Durante a espera, junto com o som foi a iluminação dos refletores da Esplanada, momento em que parte do público se despediu da festa, enquanto outra aproveitava para estender novamente suas cangas e bandeiras no chão para um descanso breve e reparador. Ainda tinha muita madrugada, com Pabllo Vittar e Valesca Popozuda, para ser aproveitada.

“Posso do Lula 2023: Eu Fui”. Frase que estampava camiseta, bottons e bandeiras passou a fazer sentido e dar orgulho neste segundo do ano a quem esteve no domingo, 1º de janeiro de 2023, em Brasília. Para além de testemunha, o povo, sempre ele, foi personagem de mais um belo capítulo da história nacional.

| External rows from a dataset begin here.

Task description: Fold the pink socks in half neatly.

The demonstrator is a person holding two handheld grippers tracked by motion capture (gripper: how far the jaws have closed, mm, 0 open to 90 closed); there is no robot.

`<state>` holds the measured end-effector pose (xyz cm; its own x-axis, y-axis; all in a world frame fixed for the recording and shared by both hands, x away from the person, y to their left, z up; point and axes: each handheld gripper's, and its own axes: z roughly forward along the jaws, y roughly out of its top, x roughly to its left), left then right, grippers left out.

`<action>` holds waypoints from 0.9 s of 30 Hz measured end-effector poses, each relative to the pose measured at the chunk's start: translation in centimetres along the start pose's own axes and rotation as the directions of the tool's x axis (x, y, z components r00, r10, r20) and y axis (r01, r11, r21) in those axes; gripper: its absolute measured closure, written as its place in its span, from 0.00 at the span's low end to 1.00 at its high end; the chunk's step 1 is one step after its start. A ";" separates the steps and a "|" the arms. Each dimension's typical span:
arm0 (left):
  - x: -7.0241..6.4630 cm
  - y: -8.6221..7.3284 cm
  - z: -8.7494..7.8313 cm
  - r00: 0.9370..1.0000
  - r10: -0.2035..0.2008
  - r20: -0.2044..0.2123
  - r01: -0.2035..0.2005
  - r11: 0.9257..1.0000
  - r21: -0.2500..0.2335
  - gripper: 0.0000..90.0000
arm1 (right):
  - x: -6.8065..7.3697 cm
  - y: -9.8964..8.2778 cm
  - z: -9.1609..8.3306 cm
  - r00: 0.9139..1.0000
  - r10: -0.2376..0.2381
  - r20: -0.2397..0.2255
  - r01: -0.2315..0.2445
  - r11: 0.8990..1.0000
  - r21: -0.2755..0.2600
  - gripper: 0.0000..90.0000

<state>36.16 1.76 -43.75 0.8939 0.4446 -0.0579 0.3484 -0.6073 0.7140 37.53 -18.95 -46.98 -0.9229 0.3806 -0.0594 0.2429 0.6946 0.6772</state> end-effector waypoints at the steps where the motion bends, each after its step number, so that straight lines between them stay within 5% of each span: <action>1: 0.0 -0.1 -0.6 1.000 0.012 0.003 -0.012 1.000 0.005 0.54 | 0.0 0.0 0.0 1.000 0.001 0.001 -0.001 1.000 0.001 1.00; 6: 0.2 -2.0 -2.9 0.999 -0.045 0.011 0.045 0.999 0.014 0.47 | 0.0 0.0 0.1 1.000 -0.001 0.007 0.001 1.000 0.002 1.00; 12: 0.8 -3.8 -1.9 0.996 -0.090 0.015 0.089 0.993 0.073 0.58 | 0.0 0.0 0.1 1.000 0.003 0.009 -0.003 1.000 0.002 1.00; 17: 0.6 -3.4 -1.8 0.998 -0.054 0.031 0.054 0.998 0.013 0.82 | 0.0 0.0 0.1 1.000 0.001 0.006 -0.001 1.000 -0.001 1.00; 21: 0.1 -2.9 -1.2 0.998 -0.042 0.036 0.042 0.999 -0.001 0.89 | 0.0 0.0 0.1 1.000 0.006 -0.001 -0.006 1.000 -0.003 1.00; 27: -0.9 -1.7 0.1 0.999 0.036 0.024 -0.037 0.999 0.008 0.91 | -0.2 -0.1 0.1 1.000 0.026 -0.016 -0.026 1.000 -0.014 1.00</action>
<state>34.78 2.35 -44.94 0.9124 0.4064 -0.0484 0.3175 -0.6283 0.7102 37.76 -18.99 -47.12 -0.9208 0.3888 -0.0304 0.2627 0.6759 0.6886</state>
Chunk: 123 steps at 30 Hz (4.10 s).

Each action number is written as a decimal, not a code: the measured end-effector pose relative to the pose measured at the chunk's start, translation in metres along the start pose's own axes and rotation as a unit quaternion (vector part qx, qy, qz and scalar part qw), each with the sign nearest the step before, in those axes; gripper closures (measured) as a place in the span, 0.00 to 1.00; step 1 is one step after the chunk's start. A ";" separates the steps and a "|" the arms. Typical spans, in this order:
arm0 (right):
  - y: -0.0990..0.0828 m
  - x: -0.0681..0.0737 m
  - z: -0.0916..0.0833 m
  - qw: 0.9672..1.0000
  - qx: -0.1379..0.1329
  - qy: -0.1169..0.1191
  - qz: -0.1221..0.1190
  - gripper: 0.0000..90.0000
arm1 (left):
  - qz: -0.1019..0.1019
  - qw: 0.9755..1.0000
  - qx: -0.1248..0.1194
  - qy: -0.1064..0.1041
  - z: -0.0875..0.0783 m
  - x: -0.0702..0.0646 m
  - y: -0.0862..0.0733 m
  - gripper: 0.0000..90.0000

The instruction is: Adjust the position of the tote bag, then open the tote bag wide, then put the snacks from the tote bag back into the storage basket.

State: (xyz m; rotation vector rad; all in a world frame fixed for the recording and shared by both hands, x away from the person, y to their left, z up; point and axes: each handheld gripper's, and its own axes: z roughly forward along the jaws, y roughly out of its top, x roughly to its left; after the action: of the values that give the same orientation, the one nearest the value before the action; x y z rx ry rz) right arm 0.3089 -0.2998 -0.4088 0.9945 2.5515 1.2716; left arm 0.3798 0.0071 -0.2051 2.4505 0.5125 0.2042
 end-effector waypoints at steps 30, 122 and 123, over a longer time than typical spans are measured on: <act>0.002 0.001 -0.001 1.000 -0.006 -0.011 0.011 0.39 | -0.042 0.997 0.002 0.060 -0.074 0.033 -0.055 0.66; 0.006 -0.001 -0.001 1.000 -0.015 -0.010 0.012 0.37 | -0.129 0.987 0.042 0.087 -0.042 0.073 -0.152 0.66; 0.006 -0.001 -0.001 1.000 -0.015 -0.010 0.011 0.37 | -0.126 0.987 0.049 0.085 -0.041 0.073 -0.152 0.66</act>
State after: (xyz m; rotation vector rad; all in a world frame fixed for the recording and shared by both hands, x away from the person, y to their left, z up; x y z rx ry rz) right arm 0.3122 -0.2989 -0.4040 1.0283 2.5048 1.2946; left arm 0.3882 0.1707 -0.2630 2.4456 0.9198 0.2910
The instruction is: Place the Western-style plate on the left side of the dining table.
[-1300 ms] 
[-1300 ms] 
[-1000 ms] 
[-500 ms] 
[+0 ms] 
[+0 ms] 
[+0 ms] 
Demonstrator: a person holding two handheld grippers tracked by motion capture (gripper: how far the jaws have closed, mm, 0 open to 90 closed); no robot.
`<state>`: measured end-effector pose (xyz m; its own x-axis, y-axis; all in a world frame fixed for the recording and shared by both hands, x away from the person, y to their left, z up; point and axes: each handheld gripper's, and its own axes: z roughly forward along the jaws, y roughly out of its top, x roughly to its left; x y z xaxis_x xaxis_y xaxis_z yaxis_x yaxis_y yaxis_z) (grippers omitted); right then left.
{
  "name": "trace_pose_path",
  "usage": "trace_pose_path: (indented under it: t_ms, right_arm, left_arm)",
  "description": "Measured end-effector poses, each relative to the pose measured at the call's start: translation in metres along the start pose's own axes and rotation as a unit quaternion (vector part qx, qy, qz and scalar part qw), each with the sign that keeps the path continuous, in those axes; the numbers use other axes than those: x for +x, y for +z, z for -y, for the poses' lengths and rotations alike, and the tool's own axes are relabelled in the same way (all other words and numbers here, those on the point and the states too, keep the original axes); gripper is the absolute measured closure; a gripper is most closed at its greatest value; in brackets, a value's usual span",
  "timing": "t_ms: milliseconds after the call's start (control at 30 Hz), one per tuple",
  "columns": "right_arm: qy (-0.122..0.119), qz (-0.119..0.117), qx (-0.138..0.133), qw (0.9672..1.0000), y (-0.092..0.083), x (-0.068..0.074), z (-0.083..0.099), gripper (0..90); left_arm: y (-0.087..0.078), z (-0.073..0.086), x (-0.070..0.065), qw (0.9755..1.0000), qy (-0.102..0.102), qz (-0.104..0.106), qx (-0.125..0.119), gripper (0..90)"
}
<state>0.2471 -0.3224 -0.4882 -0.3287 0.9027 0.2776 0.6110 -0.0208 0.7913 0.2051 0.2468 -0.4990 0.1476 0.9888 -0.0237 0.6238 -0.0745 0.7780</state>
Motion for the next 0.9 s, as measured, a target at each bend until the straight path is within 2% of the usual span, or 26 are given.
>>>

Lula (PT) desfila no Rolls Royce presidencial ao lado da primeira-dama Janja, do vice-presidente Geraldo (PSB) e sua esposa Lu | Foto: Daniel Arroyo / Ponte Jornalismo

Comments (1)

  1. Eu estava lá. Tenho 73 anos e senti na pele a falta de estrutura com que o Ibanez nos recebeu. Um bolsonarento irresponsável, que não nos deu nenhuma sombra- eu disse NENHUMA – pouquíssimos banheiros, quase nenhuma água. Se via do outro lado do cercado os bombeiros, estes se protegendo embaixo de árvores, e nós num sol inclemente. Iria novamente para ver o meu eterno presidente tomar posse, mas foi muito sofrimento físico imposto ao povo de Lula. Espero sinceramente que ele um dia viva essa situação.